Social Media Snare: Hive Ransomware Suspect Tracked Down After Marathon

A year ago, French police arrested a man suspected of ties to the Hive ransomware group. The operation took place in December 2023, when the suspect was in Paris, having decided to stop in the French capital after participating in a marathon.

Nha-Khanh Nguyen, deputy head of the Paris Police Incident Response Center, shared on social media that the suspect had been actively posting his athletic achievements online, often accompanied by photographs. This passion for showcasing his pursuits inadvertently aided investigators in tracking him down.
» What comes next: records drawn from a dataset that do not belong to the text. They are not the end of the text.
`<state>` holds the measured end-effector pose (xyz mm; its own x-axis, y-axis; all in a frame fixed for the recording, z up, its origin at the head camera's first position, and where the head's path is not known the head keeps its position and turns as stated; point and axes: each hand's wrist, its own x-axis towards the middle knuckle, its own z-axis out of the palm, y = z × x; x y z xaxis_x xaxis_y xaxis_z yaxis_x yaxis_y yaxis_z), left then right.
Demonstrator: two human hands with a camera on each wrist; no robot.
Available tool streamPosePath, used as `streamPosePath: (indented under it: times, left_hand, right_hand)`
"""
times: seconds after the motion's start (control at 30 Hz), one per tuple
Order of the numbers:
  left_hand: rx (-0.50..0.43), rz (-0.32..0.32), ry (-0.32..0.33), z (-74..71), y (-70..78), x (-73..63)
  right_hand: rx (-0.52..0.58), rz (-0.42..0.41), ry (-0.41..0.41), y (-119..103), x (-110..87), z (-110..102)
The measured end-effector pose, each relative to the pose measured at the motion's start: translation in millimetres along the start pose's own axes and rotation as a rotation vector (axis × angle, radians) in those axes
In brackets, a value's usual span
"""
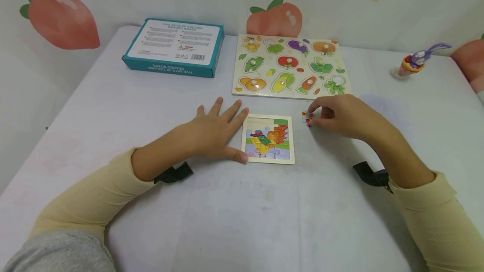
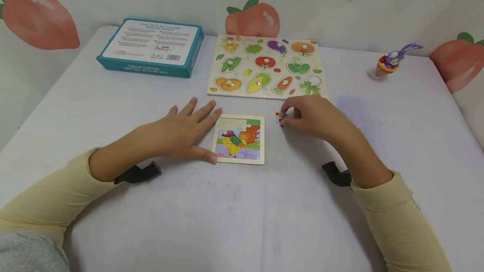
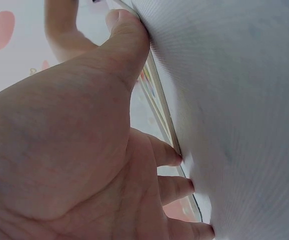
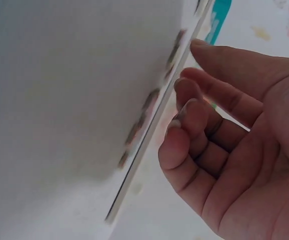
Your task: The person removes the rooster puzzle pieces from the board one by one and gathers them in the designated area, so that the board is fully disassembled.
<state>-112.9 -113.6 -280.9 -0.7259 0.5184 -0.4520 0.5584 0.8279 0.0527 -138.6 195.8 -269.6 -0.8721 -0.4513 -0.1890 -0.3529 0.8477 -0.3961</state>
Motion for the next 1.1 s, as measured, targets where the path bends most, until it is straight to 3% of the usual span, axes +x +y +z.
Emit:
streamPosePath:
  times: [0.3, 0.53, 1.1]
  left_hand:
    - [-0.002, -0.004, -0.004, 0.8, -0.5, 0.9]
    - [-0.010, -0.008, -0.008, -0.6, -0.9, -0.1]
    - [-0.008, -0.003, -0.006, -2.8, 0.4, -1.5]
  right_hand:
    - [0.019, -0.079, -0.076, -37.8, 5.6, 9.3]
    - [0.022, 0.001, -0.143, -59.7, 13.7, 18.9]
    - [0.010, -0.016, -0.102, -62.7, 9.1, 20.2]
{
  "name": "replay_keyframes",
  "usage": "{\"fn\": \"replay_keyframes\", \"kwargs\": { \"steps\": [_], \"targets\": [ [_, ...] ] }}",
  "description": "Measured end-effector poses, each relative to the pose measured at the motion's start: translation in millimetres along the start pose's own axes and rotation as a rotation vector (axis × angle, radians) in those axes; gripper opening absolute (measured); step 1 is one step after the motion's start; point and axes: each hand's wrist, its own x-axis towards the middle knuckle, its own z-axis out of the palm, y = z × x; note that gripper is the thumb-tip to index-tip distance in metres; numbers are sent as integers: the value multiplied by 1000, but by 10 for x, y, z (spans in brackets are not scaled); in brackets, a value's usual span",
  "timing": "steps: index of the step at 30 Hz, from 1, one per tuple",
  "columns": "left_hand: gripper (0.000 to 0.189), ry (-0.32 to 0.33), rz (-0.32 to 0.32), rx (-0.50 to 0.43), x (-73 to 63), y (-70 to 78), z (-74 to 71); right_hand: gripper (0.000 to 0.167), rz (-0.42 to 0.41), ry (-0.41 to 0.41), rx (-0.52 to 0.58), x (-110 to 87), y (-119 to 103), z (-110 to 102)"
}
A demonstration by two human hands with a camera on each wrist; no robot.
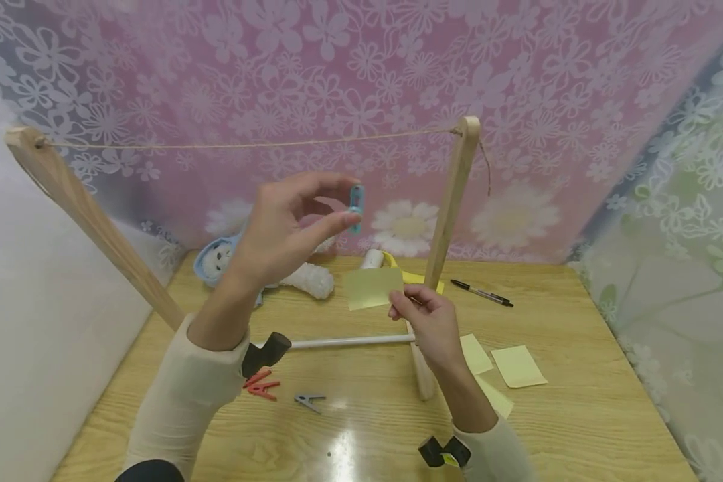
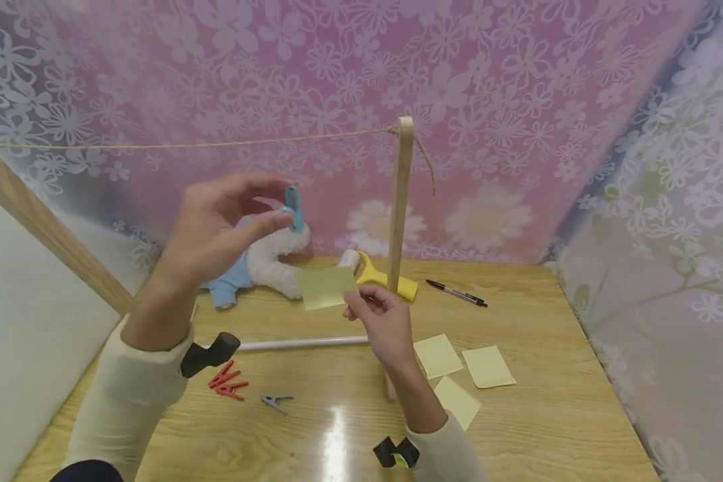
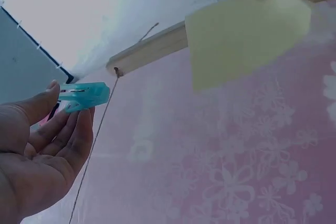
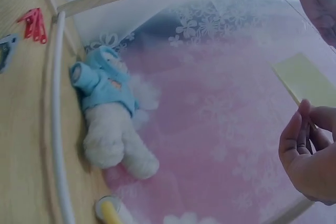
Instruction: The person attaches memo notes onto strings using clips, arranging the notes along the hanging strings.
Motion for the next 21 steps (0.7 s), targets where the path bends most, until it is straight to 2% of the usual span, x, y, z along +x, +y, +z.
{"fn": "replay_keyframes", "kwargs": {
  "steps": [5,8,12,16,21],
  "targets": [
    [27,71,7,-90,288,162,20,5,-33,33,26,179,-138,157],
    [26,114,-7,-74,469,215,14,3,-60,45,90,265,-225,248],
    [25,154,-37,-41,679,238,6,11,-101,69,202,360,-333,391],
    [24,181,-44,-48,798,236,12,15,-119,105,246,444,-399,524],
    [22,202,-36,-73,856,237,12,12,-174,147,181,519,-450,631]
  ]
}}
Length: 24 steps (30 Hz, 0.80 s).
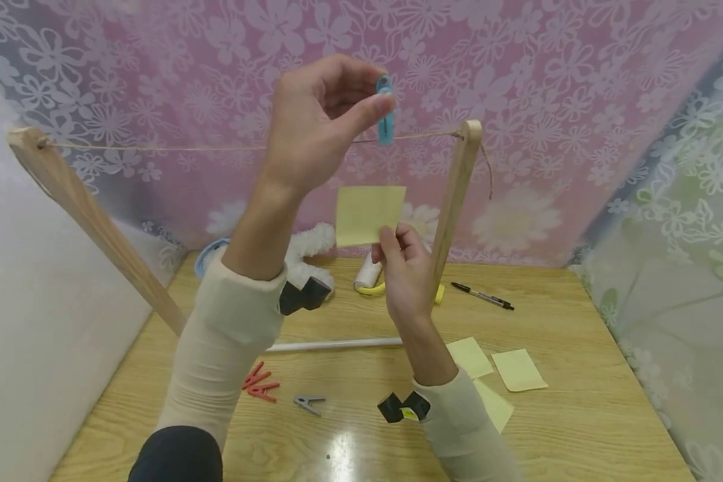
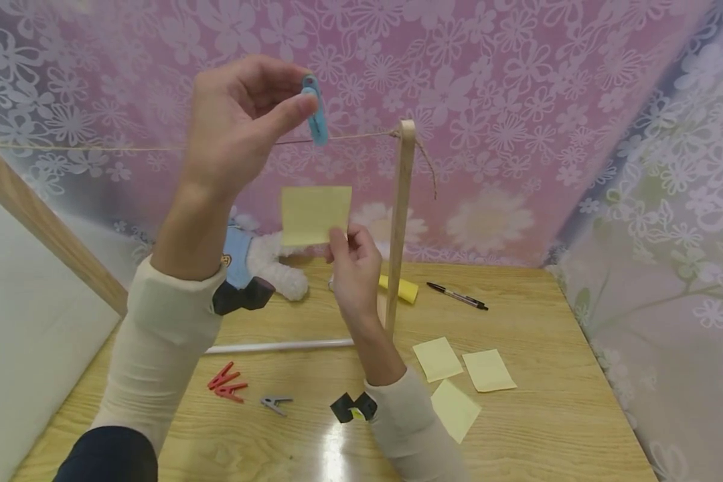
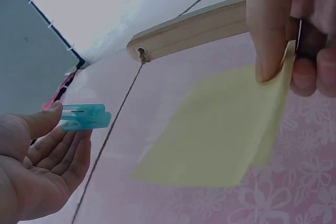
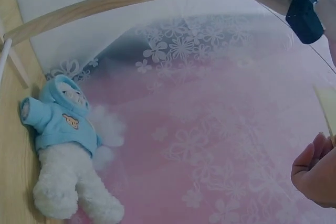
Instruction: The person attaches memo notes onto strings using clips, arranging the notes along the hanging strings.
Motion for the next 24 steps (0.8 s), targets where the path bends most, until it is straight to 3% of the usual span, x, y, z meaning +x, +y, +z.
{"fn": "replay_keyframes", "kwargs": {
  "steps": [4,8,12,24],
  "targets": [
    [20,20,41,-43,1,22,-5,10,-69,24,-33,49,-5,62],
    [18,38,35,-44,12,38,-2,8,-122,63,-48,105,-15,101],
    [17,57,-17,-26,26,27,16,6,-164,113,-70,151,-42,113],
    [14,21,-63,70,7,-46,30,8,-120,179,67,204,-150,164]
  ]
}}
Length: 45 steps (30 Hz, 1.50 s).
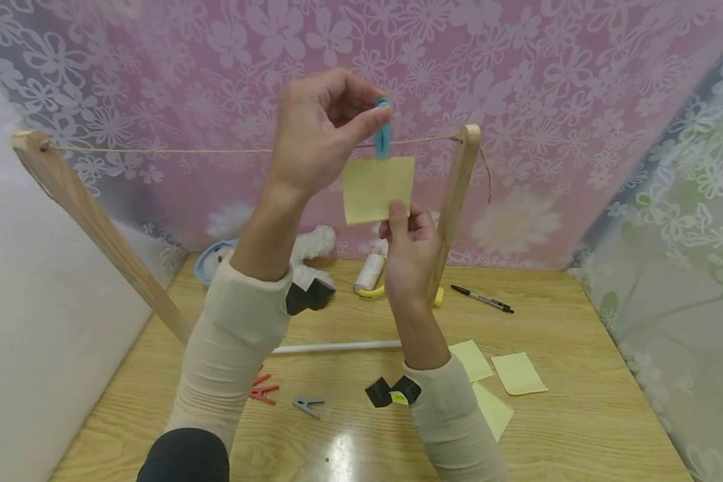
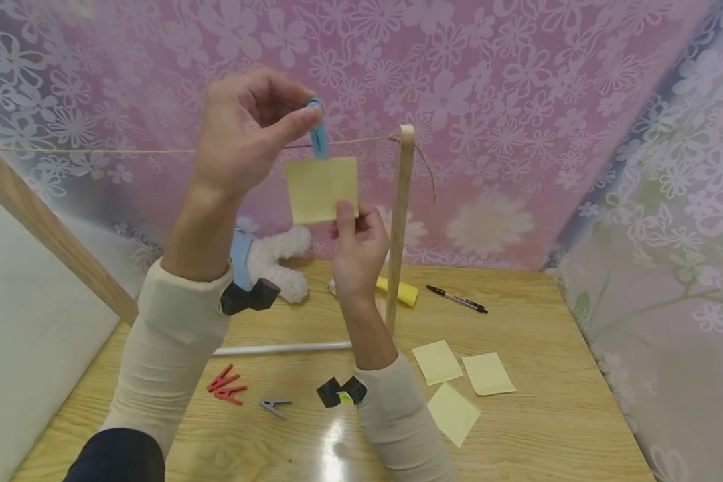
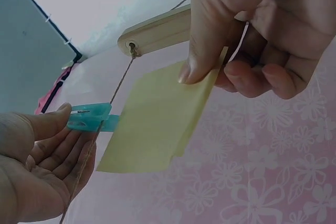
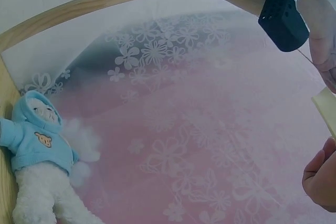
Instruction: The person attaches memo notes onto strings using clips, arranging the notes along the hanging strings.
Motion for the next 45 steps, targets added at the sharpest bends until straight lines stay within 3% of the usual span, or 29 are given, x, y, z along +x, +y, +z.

According to Nguyen, the man traveled to Paris following a marathon in a neighboring country, seizing the opportunity to visit the iconic city. This spontaneous decision ultimately led to his arrest. Investigators discovered his accommodation at a hotel, enabling them to establish surveillance and apprehend him shortly after one of his runs.

Following the arrest, law enforcement launched an intensive operation, traveling to Cyprus to search the suspect’s residence. This swift action aimed to secure evidence and prevent its destruction.

The suspect was initially identified through the analysis of cryptocurrency wallets and open-source intelligence investigations. Hive, active since June 2021, had specialized in ransomware attacks. The group’s operations were dismantled in January 2023 through an international effort that dismantled its infrastructure.

During its two years of activity, Hive caused significant damage to over 1,500 organizations worldwide, including 59 in France. The group’s total earnings exceeded $100 million.